Este artigo é parte da edição especial da AQ sobre desenvolvimento sustentável na Amazônia | Read in English
BELÉM, Pará — Durante décadas, a Amazônia brasileira foi vista por observadores internacionais como uma área com enorme potencial econômico, rica em biodiversidade e desabitada. Essa Amazônia “despovoada” poderia ser ocupada e desenvolvida — apesar do reconhecimento da presença de “alguns” povos indígenas.
Para corrigir essa visão distorcida, os povos da floresta tiveram que se organizar. Eles lutaram para afirmar a diversidade humana da região, bem como suas tradições ancestrais de respeito ao meio ambiente.

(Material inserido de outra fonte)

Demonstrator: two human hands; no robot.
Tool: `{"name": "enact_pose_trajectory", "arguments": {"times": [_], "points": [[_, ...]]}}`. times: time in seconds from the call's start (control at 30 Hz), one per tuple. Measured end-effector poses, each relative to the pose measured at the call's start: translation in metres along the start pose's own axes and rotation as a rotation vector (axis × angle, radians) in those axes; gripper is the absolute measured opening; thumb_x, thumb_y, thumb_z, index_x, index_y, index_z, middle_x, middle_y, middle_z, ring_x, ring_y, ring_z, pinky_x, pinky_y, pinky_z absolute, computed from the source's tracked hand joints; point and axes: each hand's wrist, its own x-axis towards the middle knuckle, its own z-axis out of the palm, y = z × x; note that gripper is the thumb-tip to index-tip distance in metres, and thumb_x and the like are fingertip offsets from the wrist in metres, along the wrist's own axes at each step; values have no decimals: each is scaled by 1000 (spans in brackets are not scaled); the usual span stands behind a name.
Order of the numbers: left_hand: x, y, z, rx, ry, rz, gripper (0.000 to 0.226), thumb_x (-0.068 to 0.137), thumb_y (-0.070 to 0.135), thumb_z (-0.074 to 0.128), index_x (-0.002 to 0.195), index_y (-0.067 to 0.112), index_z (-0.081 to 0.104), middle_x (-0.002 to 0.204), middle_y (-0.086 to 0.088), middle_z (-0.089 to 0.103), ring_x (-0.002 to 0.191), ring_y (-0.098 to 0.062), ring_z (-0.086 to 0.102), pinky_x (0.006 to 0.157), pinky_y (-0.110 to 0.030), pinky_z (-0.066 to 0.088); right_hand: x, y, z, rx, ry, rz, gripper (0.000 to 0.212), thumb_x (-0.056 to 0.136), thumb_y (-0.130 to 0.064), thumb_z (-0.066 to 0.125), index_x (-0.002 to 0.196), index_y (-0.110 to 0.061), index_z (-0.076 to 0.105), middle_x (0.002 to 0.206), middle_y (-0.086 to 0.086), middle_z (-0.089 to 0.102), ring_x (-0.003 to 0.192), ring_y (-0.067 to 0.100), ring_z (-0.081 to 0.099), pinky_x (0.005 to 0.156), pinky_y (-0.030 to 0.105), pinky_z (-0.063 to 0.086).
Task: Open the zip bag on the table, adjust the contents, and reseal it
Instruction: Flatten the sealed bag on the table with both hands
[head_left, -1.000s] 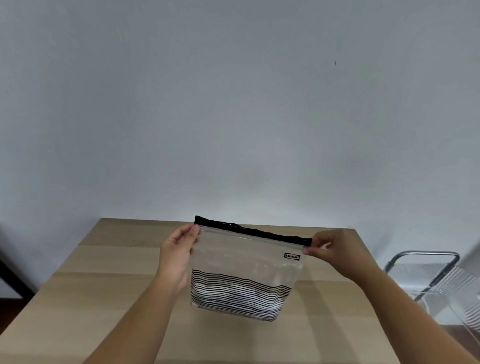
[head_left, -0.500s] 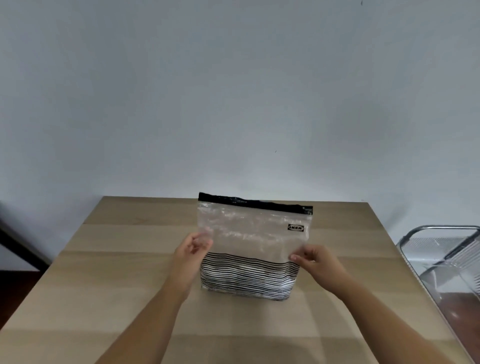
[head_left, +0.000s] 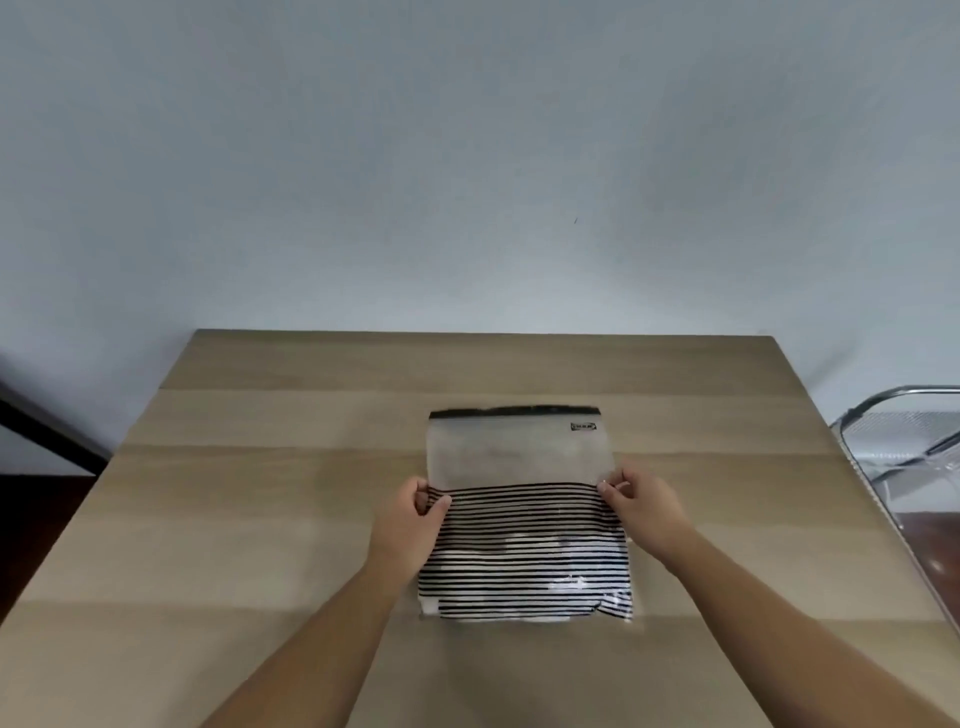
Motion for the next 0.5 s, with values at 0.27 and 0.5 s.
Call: {"name": "enact_pose_trajectory", "arguments": {"times": [0.27, 0.5], "points": [[-5, 1, 10, 509, 201, 209, 47, 89, 42, 48, 128, 18, 39, 124, -5, 54, 107, -23, 54, 85, -35, 45, 0, -4, 20, -334, 140, -113, 36, 88, -26, 56, 122, -19, 46, 124, 4, 52, 112, 25, 51, 95, 38, 43], [36, 23, 56, 692, -8, 415, 59, 97, 45, 19, 148, 21, 5, 159, -1, 7, 146, -17, 3, 117, -38, 7, 30, -27, 76, -591, 38, -399, 58, 96, -46, 29, 147, -30, 9, 160, -2, 1, 146, 18, -3, 118, 40, 5]]}}
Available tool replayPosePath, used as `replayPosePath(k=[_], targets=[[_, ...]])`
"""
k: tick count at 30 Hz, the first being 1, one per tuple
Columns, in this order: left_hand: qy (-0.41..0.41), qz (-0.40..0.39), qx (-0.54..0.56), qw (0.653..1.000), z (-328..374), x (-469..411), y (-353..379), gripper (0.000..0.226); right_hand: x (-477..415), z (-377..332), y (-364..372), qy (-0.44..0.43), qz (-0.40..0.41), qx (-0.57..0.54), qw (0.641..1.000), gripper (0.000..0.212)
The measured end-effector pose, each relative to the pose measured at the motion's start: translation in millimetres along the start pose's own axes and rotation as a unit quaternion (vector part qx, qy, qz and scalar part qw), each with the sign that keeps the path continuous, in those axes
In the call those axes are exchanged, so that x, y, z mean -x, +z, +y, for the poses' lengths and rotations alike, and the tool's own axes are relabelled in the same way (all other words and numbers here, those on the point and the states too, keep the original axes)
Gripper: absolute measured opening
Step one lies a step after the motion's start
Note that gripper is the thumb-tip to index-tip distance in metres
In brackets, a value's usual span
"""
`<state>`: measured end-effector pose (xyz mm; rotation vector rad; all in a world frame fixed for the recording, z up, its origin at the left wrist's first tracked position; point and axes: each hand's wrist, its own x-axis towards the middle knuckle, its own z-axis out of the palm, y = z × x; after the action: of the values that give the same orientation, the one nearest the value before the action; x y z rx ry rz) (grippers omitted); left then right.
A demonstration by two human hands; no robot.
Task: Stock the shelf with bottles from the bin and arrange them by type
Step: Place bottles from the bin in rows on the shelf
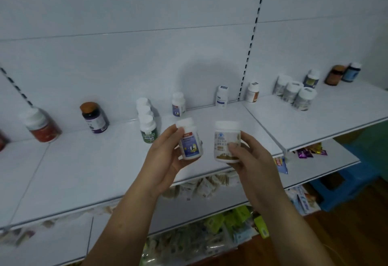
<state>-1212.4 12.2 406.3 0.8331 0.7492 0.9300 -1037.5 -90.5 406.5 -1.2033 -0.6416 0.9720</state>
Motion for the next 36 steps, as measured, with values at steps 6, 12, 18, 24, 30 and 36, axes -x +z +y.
replayPosePath(k=[6,12,18,24,30,36], targets=[[-0.019,-0.015,-0.009,1.0,8,-44,-11,0.035,-51,4,16,0.009,0.015,0.011,1.0,0.034],[0.117,0.051,-0.261,0.957,-17,-79,-16,0.029,-82,13,21,0.022,0.01,0.033,0.999,0.037],[0.193,0.13,-0.32,0.919,-29,-112,-12,0.043,-105,15,20,0.024,-0.036,0.042,0.998,0.039],[0.228,0.222,-0.339,0.885,-27,-145,-4,0.043,-127,5,16,0.03,-0.081,0.04,0.995,0.034],[0.195,0.249,-0.372,0.873,-40,-164,8,0.066,-140,-3,5,0.031,-0.112,0.038,0.993,0.034],[0.208,0.274,-0.369,0.863,-47,-178,11,0.063,-153,-4,-10,0.032,-0.12,0.047,0.991,0.035]])
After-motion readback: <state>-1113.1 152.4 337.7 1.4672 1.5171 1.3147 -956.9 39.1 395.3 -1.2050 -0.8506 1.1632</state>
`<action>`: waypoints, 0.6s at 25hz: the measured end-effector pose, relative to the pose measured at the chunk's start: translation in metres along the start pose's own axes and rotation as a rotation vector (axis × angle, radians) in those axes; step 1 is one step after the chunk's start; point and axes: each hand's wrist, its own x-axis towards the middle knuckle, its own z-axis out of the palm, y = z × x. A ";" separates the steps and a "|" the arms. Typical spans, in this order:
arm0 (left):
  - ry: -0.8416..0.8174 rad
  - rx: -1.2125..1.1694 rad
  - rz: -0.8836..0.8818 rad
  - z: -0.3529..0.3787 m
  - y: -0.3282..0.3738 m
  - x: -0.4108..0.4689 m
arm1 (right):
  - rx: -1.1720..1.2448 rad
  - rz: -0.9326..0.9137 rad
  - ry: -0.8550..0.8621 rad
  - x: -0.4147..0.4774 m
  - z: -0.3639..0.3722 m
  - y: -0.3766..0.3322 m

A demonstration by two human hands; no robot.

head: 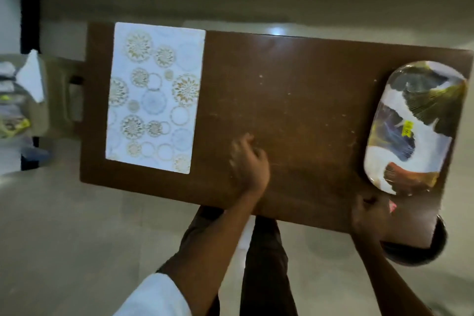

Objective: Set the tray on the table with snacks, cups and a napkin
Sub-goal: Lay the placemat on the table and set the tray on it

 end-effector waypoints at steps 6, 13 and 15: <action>0.251 -0.101 -0.907 -0.097 -0.108 0.258 | -0.061 -0.559 -0.436 -0.116 0.138 -0.200; -0.062 -0.012 -0.704 -0.121 -0.130 0.254 | -0.092 -0.949 -0.450 -0.180 0.234 -0.371; -0.076 0.159 -0.551 -0.122 -0.143 0.240 | -0.288 -0.996 -0.449 -0.170 0.247 -0.386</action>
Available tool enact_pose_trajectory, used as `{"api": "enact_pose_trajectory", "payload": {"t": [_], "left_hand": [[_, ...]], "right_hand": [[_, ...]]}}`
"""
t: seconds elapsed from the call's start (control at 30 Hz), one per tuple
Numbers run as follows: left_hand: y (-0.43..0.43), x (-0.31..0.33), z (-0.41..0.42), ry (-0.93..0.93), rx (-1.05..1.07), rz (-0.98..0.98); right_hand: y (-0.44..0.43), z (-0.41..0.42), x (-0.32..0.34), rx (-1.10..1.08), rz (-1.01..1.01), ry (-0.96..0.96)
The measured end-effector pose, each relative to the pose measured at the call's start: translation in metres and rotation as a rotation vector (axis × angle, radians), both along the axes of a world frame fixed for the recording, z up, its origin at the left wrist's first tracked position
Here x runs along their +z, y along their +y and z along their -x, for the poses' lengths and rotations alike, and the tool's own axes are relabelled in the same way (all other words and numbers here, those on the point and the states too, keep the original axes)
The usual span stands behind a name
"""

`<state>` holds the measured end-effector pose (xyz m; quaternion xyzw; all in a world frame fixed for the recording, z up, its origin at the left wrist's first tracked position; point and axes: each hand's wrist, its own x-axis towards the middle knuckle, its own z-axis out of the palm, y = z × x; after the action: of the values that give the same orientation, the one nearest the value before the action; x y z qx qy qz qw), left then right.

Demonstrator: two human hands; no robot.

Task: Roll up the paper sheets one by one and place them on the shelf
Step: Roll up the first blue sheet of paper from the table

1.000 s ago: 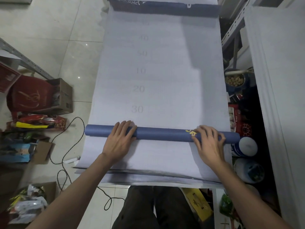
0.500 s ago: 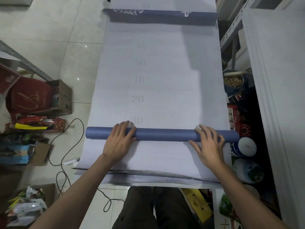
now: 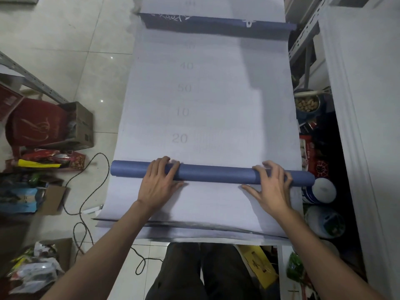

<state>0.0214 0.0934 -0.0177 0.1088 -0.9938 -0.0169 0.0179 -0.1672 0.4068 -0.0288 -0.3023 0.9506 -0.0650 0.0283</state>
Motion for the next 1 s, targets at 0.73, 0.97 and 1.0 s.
{"api": "enact_pose_trajectory", "payload": {"t": [0.73, 0.97, 1.0], "left_hand": [[-0.0006, -0.0045, 0.0007, 0.143, 0.028, -0.039], [-0.0045, 0.0006, 0.0033, 0.107, 0.052, 0.009], [-0.0054, 0.0001, 0.0024, 0.121, 0.038, 0.002]], "right_hand": [[-0.0012, 0.0001, -0.0017, -0.008, 0.13, -0.038], [-0.0036, 0.0048, -0.0015, -0.003, 0.067, 0.024], [-0.0036, 0.0062, 0.0001, -0.005, 0.083, 0.017]]}}
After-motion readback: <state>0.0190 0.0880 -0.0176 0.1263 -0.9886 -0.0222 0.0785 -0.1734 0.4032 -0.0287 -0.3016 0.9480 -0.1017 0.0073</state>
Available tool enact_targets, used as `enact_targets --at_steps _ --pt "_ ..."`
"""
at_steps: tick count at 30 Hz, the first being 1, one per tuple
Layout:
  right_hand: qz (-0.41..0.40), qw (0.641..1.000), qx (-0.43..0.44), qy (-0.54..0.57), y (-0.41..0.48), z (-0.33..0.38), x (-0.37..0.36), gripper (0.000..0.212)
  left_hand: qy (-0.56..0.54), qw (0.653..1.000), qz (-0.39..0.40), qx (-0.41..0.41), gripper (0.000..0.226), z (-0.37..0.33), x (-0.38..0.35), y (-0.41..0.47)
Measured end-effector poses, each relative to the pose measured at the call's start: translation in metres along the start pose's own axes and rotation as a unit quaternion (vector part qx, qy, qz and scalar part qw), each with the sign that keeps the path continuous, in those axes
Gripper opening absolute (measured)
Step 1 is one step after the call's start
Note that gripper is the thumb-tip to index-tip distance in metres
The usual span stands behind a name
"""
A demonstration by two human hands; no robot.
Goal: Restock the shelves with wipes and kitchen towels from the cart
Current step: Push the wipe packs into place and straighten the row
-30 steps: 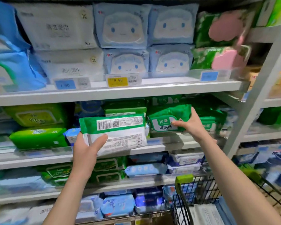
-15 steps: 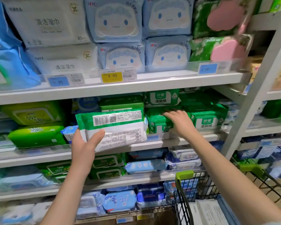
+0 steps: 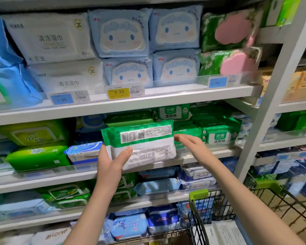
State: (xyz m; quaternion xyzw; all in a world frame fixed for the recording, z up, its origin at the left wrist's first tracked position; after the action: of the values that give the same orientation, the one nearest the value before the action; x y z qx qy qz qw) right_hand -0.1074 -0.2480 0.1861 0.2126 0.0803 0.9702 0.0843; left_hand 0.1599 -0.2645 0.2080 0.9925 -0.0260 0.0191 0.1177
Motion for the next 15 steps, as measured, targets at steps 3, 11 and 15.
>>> enact_targets --at_steps 3,11,15 --pt "0.01 0.999 -0.008 0.048 -0.021 0.007 -0.006 0.032 0.002 0.999 0.037 0.01 0.101 0.005 -0.029 -0.002" --pt "-0.116 0.993 -0.002 0.035 -0.028 -0.002 0.055 0.04 0.192 0.974 0.109 -0.05 0.037 -0.016 -0.093 0.011" --pt "-0.146 0.988 0.02 0.036 -0.024 0.004 0.078 0.009 0.286 0.949 0.105 -0.075 0.053 -0.025 -0.117 0.023"
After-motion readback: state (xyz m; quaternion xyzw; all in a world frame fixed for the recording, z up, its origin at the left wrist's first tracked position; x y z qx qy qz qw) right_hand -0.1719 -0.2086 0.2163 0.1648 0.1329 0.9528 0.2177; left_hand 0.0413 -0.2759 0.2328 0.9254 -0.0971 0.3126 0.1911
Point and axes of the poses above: each hand's wrist, its own y-axis towards the middle knuckle, its own x-axis out of the back of the hand, z = x × y, the point moved 9 cm from there along y, towards the middle knuckle
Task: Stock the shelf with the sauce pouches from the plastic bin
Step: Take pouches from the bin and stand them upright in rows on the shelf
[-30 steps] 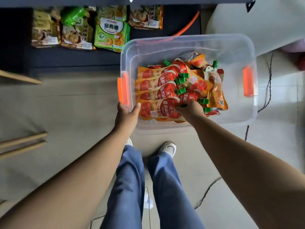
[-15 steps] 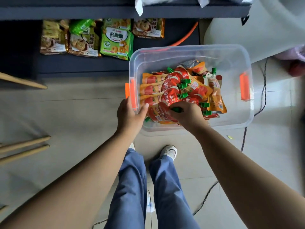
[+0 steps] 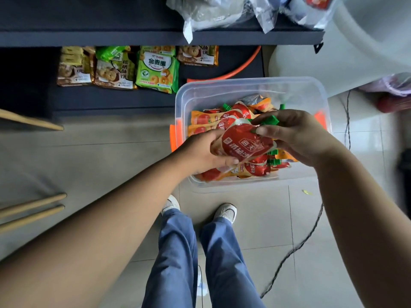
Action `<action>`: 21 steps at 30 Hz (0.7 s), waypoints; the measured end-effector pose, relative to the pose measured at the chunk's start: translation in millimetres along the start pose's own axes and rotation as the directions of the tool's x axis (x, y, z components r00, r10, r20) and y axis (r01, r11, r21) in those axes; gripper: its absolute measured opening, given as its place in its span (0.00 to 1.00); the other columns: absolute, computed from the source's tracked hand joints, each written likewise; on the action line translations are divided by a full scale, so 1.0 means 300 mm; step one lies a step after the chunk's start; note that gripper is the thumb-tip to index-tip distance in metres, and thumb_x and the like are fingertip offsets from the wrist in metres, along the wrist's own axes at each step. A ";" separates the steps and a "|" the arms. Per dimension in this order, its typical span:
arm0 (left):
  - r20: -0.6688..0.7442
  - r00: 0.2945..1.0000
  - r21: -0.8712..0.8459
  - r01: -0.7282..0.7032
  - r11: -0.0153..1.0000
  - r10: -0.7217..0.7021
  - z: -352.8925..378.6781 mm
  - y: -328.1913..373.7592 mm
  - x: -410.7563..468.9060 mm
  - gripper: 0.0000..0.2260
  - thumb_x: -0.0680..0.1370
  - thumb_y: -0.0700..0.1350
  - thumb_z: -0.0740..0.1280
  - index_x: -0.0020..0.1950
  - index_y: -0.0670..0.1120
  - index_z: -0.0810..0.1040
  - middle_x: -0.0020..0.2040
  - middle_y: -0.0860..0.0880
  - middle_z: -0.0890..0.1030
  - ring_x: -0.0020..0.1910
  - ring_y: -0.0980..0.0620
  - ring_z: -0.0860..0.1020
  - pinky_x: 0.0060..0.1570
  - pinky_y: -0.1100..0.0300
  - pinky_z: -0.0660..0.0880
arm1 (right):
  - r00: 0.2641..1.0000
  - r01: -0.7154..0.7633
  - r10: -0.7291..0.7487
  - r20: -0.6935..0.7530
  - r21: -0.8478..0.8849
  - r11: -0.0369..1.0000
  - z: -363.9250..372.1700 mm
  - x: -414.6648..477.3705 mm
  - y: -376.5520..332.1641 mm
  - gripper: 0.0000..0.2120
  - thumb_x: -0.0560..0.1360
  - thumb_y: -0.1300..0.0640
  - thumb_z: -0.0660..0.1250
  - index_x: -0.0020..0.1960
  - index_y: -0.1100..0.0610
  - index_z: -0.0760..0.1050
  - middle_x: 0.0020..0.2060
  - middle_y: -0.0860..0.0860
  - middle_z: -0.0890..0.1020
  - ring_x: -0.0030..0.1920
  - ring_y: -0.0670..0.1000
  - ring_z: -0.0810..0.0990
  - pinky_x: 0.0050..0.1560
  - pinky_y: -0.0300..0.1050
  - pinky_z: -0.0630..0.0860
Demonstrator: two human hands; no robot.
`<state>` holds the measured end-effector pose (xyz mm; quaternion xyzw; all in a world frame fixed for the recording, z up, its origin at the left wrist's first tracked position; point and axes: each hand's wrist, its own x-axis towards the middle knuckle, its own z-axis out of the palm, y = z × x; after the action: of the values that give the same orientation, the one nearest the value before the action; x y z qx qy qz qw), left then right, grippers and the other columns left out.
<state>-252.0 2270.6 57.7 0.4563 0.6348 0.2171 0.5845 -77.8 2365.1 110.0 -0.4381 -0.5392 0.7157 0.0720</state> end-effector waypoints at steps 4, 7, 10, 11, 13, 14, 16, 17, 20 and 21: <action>0.052 0.997 -0.066 0.055 0.996 -0.052 0.011 -0.031 0.012 0.11 0.73 0.48 0.69 0.55 0.50 0.75 0.44 0.57 0.77 0.45 0.59 0.75 0.46 0.68 0.70 | 0.970 -0.130 0.189 -0.154 0.326 0.936 0.000 0.078 0.113 0.08 0.73 0.50 0.63 0.46 0.55 0.75 0.35 0.47 0.84 0.37 0.44 0.82 0.40 0.40 0.78; 0.017 0.991 -0.253 0.132 0.958 -0.132 0.032 -0.101 0.010 0.05 0.74 0.49 0.68 0.48 0.55 0.73 0.45 0.57 0.78 0.49 0.55 0.78 0.53 0.62 0.74 | 0.832 -0.293 0.362 -0.420 0.221 0.930 -0.001 0.170 0.274 0.11 0.74 0.48 0.65 0.53 0.53 0.75 0.52 0.53 0.81 0.53 0.52 0.79 0.54 0.51 0.76; -0.053 0.971 -0.389 0.194 0.901 -0.232 0.039 -0.184 0.010 0.12 0.66 0.58 0.69 0.46 0.57 0.75 0.50 0.53 0.81 0.55 0.49 0.78 0.60 0.51 0.73 | 0.759 -0.488 0.412 -0.504 -0.023 0.872 0.037 0.222 0.399 0.17 0.74 0.52 0.66 0.60 0.58 0.74 0.54 0.53 0.79 0.55 0.55 0.77 0.52 0.48 0.75; -0.066 0.961 -0.427 0.217 0.878 -0.270 0.039 -0.209 0.010 0.13 0.65 0.59 0.69 0.46 0.57 0.75 0.51 0.53 0.81 0.55 0.48 0.78 0.61 0.49 0.73 | 0.753 -0.516 0.418 -0.507 -0.063 0.854 0.056 0.240 0.427 0.19 0.74 0.52 0.66 0.63 0.59 0.72 0.55 0.52 0.78 0.56 0.56 0.77 0.52 0.48 0.74; -0.072 0.943 -0.471 0.255 0.845 -0.325 0.041 -0.249 0.011 0.08 0.69 0.55 0.70 0.45 0.56 0.75 0.49 0.54 0.81 0.56 0.47 0.78 0.62 0.48 0.72 | 0.760 -0.537 0.413 -0.502 -0.126 0.834 0.096 0.271 0.448 0.23 0.73 0.52 0.67 0.64 0.60 0.70 0.56 0.53 0.77 0.58 0.57 0.76 0.55 0.47 0.72; -0.067 0.937 -0.473 0.272 0.838 -0.342 0.043 -0.262 0.011 0.05 0.72 0.53 0.69 0.45 0.56 0.75 0.48 0.55 0.80 0.56 0.47 0.78 0.62 0.48 0.72 | 0.764 -0.540 0.405 -0.503 -0.153 0.828 0.109 0.287 0.459 0.24 0.73 0.51 0.68 0.64 0.60 0.70 0.57 0.54 0.77 0.58 0.57 0.76 0.56 0.48 0.72; -0.055 0.935 -0.447 0.289 0.846 -0.349 0.048 -0.277 0.011 0.05 0.73 0.53 0.68 0.45 0.56 0.74 0.49 0.54 0.80 0.56 0.48 0.78 0.62 0.48 0.72 | 0.738 -0.548 0.417 -0.531 -0.110 0.829 0.122 0.319 0.482 0.24 0.72 0.51 0.69 0.63 0.60 0.71 0.58 0.55 0.79 0.57 0.58 0.78 0.56 0.49 0.74; -0.055 0.935 -0.440 0.291 0.849 -0.349 0.050 -0.277 0.009 0.07 0.71 0.54 0.69 0.45 0.56 0.74 0.50 0.53 0.81 0.55 0.48 0.78 0.62 0.47 0.72 | 0.715 -0.552 0.437 -0.545 -0.058 0.832 0.123 0.331 0.493 0.23 0.71 0.52 0.70 0.62 0.61 0.73 0.57 0.56 0.79 0.57 0.58 0.78 0.56 0.49 0.74; -0.073 0.923 -0.483 0.299 0.823 -0.378 0.048 -0.270 0.006 0.13 0.65 0.59 0.69 0.46 0.56 0.75 0.53 0.50 0.81 0.55 0.48 0.79 0.61 0.46 0.72 | 0.670 -0.575 0.490 -0.558 0.028 0.818 0.125 0.350 0.518 0.23 0.70 0.53 0.72 0.60 0.62 0.74 0.56 0.57 0.80 0.55 0.58 0.79 0.59 0.53 0.75; -0.078 0.919 -0.496 0.300 0.815 -0.385 0.049 -0.272 0.006 0.15 0.64 0.60 0.68 0.47 0.56 0.75 0.53 0.50 0.81 0.55 0.47 0.79 0.61 0.45 0.72 | 0.667 -0.580 0.487 -0.563 0.018 0.815 0.126 0.355 0.527 0.23 0.70 0.53 0.72 0.60 0.62 0.74 0.55 0.57 0.80 0.55 0.58 0.79 0.59 0.53 0.76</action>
<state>-264.6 2228.5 -12.7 0.1563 0.6827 0.2957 0.6497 -110.4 2335.1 -79.3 -0.7653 -0.3998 0.5038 -0.0275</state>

Hoje, os debates sobre sustentabilidade na Amazônia reconhecem como os povos indígenas e comunidades tradicionais como os quilombos têm preservado a floresta até agora. Ainda assim, as comunidades afro-brasileiras têm sido historicamente negligenciadas tanto na Amazônia urbana quanto rural. Depois da Bahia, os estados do Amazonas e Pará abrigam o maior número de afro-brasileiros do país. Quase 50 mil escravos foram trazidos para a Amazônia entre 1755 e 1820, de acordo com o livro seminal de Vicente Salles, O Negro no Pará. Na verdade, o Pará tem o maior percentual de pessoas que se identificam como negros e pardos entre todos os Estados brasileiros. Essas estatísticas impossibilitam pensar na Amazônia brasileira sem considerar a presença significativa dos negros, muitos deles jovens e em condições de vida vulneráveis.
Junto com o racismo, as comunidades negras rurais enfrentam a degradação ambiental infligida por abordagens predatórias de desenvolvimento. Mesmo assim, a luta dos afrodescendentes — uma luta pelos direitos à terra e contra a discriminação — tornou-se um movimento poderoso. O Pará tem uma das maiores concentrações de quilombos do Brasil, com cerca de 125 comunidades, embora apenas a metade possua títulos de terra. E o racismo institucional persiste. Na última década, os recursos federais para os quilombos foram reduzidos em 90%.
Ao mesmo tempo, o preconceito racial contra o negro é observado em sua total força de expressão nas áreas urbanas da Amazônia. As mulheres negras são especialmente afetadas pela discriminação no local de trabalho, mas o monstro do racismo realmente mostra suas garras nas áreas de saúde, moradia inadequada e falta de saneamento básico. A violência policial contribui para o genocídio da juventude negra, enquanto o racismo nas escolas destrói a autoestima das crianças negras e contribui para a evasão escolar. Seguidores de religiões afro-brasileiras, por sua vez, estão sendo abertamente vilificados pelos líderes de igrejas pentecostais, que são encorajados por declarações do atual presidente do país. Isso já levou a ataques violentos e até assassinatos.
Grupos de ação coletiva como o Centro de Estudos e Defesa dos Negros do Pará, ou CEDENPA, têm me ajudado, pelo menos momentaneamente, a superar a dor acumulada pelo racismo implícito e explícito que enfrento como mulher negra, professora, jornalista e hoje líder da Coordenadoria Antirracismo da Prefeitura Municipal de Belém. Os movimentos coletivos nos permitem superar a desumanização diária que vivenciamos como pessoas negras.
Os esforços cooperativos nos permitem enfrentar o racismo estrutural. Podem também nos permitir construir novas relações sociais e econômicas a partir de um modelo de desenvolvimento justo, solidário, que respeite os diferentes estilos de vida e identidades raciais. Porém, para que a Amazônia seja verdadeiramente sustentável, a população negra deve ser incluída nessa nova abordagem. Os movimentos negros do Pará já estão fazendo esse trabalho árduo ao lado de pesquisadores, historiadores e lideranças religiosas progressistas.
A superação do racismo, a construção da sustentabilidade e o desenvolvimento de uma nova ordem econômica devem ser processos coletivos que permitam à população negra — em toda sua diversidade — escolher seu destino e se engajar em uma economia regional voltada para um novo paradigma de qualidade de vida.